*Work to be completed*.
Exactly the lines starting at the line containing "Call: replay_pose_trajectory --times" and ending at the line containing "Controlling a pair" are to be written out from the listing below, both included.

*Data*.

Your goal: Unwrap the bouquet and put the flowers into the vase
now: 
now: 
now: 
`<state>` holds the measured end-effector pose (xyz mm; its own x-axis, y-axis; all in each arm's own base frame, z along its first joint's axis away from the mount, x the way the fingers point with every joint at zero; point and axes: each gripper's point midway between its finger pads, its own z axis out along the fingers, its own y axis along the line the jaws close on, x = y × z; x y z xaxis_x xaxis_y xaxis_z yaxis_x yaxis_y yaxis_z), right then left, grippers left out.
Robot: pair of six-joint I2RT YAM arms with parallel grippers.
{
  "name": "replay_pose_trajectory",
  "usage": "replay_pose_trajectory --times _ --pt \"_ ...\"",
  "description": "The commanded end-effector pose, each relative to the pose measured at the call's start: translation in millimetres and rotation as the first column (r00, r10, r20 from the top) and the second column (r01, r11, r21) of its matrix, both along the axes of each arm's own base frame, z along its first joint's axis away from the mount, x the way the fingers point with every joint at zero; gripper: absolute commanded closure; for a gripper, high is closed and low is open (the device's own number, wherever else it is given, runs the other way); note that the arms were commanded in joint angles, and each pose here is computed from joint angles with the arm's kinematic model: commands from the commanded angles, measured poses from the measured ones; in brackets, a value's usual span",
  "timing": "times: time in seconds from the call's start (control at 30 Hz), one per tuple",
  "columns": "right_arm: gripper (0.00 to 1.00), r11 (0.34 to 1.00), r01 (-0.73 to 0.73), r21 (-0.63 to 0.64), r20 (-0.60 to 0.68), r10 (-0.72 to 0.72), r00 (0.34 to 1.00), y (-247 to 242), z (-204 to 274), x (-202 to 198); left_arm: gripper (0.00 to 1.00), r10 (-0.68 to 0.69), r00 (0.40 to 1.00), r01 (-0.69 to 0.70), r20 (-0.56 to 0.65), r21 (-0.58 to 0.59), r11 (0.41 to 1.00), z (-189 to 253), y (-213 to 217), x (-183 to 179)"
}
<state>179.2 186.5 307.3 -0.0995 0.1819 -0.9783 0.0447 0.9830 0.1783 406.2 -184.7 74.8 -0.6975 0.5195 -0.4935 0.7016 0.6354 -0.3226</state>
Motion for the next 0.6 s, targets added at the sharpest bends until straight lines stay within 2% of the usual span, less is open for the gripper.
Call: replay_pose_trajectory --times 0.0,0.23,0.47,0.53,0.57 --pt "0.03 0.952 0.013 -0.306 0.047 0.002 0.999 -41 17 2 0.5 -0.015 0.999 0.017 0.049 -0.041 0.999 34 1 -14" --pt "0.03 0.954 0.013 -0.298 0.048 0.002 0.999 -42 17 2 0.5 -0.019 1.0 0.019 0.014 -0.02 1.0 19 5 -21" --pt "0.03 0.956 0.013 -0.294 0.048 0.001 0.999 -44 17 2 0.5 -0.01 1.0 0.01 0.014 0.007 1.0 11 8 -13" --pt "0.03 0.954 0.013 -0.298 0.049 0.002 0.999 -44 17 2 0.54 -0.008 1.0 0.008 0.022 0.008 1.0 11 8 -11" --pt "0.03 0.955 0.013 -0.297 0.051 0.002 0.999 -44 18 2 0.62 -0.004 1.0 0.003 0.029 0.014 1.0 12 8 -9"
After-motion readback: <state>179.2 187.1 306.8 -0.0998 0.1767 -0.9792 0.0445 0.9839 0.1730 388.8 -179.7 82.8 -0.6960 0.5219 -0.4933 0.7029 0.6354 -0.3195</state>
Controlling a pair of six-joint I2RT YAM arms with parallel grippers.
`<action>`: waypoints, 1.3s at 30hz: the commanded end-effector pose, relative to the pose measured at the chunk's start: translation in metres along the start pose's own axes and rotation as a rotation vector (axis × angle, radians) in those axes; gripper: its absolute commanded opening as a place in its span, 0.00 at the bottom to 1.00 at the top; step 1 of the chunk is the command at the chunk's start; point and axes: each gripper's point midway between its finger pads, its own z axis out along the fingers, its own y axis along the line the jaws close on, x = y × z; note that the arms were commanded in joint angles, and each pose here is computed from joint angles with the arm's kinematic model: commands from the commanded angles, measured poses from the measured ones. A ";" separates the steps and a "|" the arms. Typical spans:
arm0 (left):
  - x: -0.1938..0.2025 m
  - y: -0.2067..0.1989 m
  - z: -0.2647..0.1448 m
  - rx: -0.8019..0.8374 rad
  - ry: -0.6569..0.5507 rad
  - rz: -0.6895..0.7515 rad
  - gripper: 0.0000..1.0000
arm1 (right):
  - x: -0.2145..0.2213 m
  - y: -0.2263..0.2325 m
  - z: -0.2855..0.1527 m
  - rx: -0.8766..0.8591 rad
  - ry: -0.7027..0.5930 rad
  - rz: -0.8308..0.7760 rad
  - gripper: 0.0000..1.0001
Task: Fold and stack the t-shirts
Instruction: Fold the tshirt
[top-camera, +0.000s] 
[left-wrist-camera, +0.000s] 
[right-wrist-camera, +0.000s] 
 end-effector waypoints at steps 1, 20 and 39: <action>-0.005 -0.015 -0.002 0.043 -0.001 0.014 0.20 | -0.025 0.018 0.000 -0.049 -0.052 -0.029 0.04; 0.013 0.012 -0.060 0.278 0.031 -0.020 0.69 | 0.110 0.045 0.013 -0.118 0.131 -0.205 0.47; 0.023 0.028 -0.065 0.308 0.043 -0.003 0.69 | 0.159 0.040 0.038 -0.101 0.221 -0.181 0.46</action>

*Response*.
Call: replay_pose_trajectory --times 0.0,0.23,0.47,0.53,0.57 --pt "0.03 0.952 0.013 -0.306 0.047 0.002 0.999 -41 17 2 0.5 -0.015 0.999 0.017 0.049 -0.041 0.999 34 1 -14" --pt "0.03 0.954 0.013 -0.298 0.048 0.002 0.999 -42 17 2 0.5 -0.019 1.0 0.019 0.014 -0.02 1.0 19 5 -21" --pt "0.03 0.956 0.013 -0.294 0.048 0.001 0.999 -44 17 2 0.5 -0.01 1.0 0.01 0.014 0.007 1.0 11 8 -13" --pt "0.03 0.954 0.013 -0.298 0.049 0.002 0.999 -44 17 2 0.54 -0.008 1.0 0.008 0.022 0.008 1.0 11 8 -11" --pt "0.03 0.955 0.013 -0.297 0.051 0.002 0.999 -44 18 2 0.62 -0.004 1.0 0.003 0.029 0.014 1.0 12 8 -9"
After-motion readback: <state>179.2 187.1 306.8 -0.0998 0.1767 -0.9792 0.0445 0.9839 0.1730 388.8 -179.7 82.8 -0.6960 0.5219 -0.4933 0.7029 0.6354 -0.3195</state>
Controlling a pair of six-joint I2RT YAM arms with parallel grippers.

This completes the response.